Work instruction:
Write out, character for character, the line containing "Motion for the" and all lines after it up to the end of the listing.

===== Data shown

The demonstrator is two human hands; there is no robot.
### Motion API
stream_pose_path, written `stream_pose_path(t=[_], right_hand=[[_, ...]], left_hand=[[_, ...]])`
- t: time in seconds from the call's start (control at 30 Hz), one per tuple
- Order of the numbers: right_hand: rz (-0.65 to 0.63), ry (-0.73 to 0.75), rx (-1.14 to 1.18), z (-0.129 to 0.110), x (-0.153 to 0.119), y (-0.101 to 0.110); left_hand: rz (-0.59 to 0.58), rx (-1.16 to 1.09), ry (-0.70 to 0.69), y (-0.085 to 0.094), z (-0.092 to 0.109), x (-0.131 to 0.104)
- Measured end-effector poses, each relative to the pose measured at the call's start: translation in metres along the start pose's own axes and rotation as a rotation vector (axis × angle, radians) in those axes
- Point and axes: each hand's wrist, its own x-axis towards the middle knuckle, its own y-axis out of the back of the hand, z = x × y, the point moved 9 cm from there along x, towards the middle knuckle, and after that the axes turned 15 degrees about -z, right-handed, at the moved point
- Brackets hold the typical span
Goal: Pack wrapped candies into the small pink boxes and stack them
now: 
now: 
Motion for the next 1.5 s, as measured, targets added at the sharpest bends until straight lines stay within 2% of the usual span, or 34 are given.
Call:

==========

Exercise response:
Motion for the next 1.5 s, as measured, targets added at the sharpest bends until straight lines stay within 2% of the usual span, or 34 are given.
Call:

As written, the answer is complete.